While calling the claims of Telegdy’s threats “categorically untrue” in an immediate response, NBC soon launched another investigation into the burgeoning matter. Telegdy, deep-sixed in a restructuring last month, was also said to have spoken earlier this year about the investigation into Union’s allegations of “racist and misogynistic conduct” on AGT with “A-list talent with whom NBC was looking to hire” and others — a direct violation of NBCUniversal policy.
Having said that, the first official probe was launched in December last year over never-aired, inappropriate and racially themed jokes by guest Jay Leno; illegal inside smoking by Cowell; comments about Union’s hair; and what truly transpired in a May meeting between Union and Cowell at his Malibu home. As the likes of former AGT judges Sharon Osborne and Howard Stern came out against the “boy’s club” atmosphere on the competition show, that third-party-ish investigation continued as all sides lawyered up.

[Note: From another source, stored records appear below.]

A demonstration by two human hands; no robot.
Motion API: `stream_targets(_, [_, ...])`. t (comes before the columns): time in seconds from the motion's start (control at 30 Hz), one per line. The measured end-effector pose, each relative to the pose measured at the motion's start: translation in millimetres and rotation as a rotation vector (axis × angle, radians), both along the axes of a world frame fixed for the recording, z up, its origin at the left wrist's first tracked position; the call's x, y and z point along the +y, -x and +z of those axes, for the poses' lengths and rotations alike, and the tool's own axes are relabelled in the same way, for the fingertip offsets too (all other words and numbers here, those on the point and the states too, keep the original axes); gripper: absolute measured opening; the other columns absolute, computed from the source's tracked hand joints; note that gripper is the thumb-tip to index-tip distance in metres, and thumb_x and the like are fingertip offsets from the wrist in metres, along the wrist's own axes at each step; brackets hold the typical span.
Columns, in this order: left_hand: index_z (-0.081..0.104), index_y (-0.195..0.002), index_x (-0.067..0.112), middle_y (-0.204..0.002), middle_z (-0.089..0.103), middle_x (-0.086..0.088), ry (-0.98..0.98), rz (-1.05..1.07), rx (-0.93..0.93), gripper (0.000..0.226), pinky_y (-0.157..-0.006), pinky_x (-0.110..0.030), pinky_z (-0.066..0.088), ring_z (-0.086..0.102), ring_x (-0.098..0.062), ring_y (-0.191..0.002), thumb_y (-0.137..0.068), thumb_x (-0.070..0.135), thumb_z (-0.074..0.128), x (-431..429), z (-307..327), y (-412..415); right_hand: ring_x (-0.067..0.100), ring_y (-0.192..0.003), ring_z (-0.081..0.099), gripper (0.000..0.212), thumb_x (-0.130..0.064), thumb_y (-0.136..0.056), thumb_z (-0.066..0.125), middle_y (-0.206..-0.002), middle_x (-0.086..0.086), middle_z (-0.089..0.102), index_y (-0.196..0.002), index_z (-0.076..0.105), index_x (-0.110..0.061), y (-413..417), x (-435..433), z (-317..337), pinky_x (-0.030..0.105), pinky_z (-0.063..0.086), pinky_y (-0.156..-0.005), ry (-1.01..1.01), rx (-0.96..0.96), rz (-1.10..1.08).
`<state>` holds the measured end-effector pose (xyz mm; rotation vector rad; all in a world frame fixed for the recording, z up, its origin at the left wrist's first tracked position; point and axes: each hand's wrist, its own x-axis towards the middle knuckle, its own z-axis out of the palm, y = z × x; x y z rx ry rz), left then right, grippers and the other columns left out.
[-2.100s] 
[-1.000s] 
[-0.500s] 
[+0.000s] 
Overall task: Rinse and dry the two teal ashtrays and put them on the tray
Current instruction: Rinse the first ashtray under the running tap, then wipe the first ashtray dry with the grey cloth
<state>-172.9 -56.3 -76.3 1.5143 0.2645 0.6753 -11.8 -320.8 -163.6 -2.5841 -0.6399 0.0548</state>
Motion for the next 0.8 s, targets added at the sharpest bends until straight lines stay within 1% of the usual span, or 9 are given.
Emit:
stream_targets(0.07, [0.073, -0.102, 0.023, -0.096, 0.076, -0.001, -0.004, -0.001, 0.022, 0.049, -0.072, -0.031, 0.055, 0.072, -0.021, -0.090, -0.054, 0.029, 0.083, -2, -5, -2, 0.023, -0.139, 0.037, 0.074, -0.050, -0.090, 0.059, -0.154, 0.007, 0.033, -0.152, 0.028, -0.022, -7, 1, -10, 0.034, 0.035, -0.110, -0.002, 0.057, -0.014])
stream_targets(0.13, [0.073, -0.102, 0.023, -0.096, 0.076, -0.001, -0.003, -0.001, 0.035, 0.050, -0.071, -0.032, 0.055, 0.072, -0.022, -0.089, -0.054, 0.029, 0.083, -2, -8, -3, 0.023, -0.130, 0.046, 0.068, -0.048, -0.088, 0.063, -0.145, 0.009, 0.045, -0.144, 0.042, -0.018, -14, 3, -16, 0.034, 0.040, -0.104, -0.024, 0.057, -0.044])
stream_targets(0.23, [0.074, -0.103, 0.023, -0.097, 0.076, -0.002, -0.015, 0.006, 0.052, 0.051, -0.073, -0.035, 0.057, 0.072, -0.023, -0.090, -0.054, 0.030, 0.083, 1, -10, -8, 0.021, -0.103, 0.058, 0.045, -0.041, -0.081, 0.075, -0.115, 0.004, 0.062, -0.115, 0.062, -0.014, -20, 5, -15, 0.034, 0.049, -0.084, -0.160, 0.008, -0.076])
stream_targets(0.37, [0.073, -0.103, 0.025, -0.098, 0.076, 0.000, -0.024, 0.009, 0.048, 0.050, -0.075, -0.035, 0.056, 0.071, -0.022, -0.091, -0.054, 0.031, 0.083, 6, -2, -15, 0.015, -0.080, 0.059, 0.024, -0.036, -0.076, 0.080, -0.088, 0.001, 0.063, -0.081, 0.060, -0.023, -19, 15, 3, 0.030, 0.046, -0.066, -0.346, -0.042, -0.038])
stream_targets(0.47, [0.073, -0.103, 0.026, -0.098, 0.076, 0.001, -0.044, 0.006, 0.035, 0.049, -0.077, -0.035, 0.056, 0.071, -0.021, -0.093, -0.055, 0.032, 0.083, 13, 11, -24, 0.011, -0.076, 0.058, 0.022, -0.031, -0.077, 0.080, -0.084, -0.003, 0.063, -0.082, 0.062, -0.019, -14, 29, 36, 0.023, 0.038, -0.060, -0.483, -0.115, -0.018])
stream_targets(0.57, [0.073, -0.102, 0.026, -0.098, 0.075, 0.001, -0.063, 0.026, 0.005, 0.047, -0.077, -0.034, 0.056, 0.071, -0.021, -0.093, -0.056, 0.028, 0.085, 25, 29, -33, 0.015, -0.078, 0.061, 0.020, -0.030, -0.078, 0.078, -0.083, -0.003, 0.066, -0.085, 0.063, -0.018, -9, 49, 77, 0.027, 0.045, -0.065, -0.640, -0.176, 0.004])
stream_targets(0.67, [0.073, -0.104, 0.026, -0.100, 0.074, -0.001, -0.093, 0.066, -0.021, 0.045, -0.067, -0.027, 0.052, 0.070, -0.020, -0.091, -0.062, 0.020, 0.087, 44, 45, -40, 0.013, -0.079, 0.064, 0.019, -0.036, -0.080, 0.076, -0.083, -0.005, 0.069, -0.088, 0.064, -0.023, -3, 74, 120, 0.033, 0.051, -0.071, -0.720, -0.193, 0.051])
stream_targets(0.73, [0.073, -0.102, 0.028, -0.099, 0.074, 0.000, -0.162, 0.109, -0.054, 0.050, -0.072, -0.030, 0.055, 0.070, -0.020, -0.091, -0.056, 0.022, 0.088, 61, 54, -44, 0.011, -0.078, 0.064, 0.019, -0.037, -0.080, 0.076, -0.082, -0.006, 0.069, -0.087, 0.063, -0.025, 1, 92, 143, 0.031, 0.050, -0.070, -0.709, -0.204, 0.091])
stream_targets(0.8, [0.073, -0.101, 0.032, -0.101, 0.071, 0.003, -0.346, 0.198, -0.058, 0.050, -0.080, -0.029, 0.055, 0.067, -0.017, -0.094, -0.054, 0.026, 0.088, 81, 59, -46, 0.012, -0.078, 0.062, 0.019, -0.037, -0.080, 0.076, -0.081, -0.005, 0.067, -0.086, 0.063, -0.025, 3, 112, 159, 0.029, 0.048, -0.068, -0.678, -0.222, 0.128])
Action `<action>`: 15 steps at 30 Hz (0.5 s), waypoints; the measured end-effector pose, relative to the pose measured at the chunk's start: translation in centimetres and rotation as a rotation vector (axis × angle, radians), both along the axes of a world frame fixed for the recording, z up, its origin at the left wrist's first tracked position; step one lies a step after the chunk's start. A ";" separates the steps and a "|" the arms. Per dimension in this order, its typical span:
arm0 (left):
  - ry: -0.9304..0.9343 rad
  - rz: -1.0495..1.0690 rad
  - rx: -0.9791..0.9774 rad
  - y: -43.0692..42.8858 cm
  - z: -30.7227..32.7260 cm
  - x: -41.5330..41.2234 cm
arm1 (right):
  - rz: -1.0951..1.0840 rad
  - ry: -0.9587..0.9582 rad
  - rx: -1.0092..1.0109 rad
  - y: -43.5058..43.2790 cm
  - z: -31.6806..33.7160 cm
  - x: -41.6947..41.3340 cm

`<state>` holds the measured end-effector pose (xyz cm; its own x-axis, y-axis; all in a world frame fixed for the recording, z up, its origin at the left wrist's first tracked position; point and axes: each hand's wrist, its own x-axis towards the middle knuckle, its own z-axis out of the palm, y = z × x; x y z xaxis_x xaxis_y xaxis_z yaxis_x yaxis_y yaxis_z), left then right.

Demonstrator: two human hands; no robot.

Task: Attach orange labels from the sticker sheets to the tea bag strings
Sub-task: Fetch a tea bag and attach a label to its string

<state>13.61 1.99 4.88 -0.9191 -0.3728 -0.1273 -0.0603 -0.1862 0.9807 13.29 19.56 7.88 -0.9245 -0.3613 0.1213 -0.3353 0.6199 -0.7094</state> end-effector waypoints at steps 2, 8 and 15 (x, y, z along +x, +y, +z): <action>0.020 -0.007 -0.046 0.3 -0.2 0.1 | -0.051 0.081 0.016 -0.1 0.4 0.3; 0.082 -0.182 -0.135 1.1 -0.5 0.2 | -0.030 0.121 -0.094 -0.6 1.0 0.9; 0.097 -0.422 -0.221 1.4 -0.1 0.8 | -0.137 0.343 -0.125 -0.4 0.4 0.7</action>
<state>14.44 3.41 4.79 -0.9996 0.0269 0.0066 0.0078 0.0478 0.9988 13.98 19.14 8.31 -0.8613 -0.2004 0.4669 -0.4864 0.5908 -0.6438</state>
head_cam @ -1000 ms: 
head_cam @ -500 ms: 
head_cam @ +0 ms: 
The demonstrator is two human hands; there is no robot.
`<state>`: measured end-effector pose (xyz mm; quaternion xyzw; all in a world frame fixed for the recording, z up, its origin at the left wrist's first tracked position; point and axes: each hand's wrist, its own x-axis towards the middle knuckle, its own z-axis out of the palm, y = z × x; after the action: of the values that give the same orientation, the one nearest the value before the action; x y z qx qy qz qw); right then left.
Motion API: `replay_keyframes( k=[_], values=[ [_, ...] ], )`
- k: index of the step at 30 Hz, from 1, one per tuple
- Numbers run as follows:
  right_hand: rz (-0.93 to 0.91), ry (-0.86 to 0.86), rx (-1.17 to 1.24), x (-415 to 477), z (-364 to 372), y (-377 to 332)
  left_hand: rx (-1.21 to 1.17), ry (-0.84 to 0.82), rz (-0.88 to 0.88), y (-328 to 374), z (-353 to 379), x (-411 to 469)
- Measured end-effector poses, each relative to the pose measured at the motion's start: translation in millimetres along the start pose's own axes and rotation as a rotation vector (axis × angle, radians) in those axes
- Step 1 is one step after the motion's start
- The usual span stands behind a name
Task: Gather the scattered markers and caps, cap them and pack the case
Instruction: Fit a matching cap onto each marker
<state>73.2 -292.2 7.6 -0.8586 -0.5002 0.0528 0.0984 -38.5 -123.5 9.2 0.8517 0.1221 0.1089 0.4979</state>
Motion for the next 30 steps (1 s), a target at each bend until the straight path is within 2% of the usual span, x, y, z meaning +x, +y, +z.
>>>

NBC announced the investigation was complete in May
“Through the investigation process, it has been revealed that no one associated with the show made any insensitive or derogatory remarks about Ms. Union’s appearance, and that neither race nor gender was a contributing factor in the advancement or elimination of contestants at any time,” the network said in a statement. “The investigation has shown that the concerns raised by Ms. Union had no bearing on the decision not to exercise the option on her contract.”
But clearly that wasn’t the end. The filing at DFEH followed, as did Teledgy’s removal. More public battle lines were drawn as AGT host Terry Crews repeatedly stumbled into the situation, and more investigations. And now today’s settlement.